Testing watsonx Orchestrate Agents with Bob

IBM Bob is a generic, AI-based software development tool that can be customized to access other systems. This post explains how to create a watsonx Orchestrate agent that is deployed and tested in an Orchestrate environment.

Early AI-based Coding Assistants focused on creating code. Modern AI-based development tools like Bob are much more powerful because they help with a wide variety of other tasks. One of my favorite features is the ability to deploy generated code directly and to test the code in real environments.

Bob can be extended with the watsonx Orchestrate ADK MCP Server which contains a tool to chat with Orchestrate agents programmatically. The tool’s implementation invokes a REST API.

Previously, I blogged about how to use an Orchestrate skill that invokes the ‘orchestrate’ CLI directly rather than using the official watsonx Orchestrate ADK MCP Server. The first version of the skill worked well, except for one thing: it couldn’t run multi-turn conversations since the orchestrate CLI ‘orchestrate chat ask’ doesn’t support this.
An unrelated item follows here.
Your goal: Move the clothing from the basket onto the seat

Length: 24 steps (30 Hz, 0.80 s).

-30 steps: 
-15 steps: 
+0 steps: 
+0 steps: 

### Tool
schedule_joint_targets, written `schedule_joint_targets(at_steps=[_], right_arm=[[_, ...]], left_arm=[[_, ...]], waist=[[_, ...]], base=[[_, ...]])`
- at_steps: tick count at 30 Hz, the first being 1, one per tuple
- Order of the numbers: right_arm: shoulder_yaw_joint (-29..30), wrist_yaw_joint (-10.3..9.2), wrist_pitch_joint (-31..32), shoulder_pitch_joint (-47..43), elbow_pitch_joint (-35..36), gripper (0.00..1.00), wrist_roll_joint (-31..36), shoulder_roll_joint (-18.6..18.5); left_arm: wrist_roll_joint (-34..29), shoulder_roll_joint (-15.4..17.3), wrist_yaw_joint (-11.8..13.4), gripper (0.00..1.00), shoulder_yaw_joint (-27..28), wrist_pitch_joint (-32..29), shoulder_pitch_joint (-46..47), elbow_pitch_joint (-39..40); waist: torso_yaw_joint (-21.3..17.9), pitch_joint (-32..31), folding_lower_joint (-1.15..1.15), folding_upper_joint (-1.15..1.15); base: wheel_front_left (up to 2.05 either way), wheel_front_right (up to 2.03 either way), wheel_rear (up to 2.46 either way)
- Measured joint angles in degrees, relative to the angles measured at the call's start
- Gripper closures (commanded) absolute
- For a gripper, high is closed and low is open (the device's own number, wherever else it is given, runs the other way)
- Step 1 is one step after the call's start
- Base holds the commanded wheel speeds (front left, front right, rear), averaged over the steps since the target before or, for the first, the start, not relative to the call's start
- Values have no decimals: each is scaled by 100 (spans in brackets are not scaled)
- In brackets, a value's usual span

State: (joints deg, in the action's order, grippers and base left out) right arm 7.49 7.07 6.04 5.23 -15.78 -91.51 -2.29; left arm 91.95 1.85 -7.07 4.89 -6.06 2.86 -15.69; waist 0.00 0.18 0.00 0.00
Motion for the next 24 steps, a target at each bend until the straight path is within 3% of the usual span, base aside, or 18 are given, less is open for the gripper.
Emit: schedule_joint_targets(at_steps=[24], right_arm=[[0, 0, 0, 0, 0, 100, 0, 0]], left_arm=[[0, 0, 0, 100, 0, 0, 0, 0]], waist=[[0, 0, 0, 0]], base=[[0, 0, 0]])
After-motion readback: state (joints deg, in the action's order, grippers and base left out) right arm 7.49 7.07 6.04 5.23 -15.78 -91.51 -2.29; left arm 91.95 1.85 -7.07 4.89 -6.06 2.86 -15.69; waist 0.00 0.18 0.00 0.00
This post describes how to extend the Orchestrate skill to call REST APIs for multi-turn conversation testing.

Please note that this version is optimized for the local Orchestrate Developer Environment and uses only ADK version 2.0.10.

Example Flow

Let’s look at an example:

Bob activates the skill and loads SKILL.md dynamically
Bob installs the orchestrate CLI
Bob generates the agent code
Bob generates an import script and runs it
Bob runs a single-turn conversation test
Bob runs a multi-turn conversation test

**User:**

<task>
Create a new Orchestrate "Trip Booking" agent to book flights.

The agent uses a tool "Find Trip" that requires four input parameters:
1. destination airport
2. departure airport
3. start date
4. return date

The tool returns mocked data for now.
</task>

[...]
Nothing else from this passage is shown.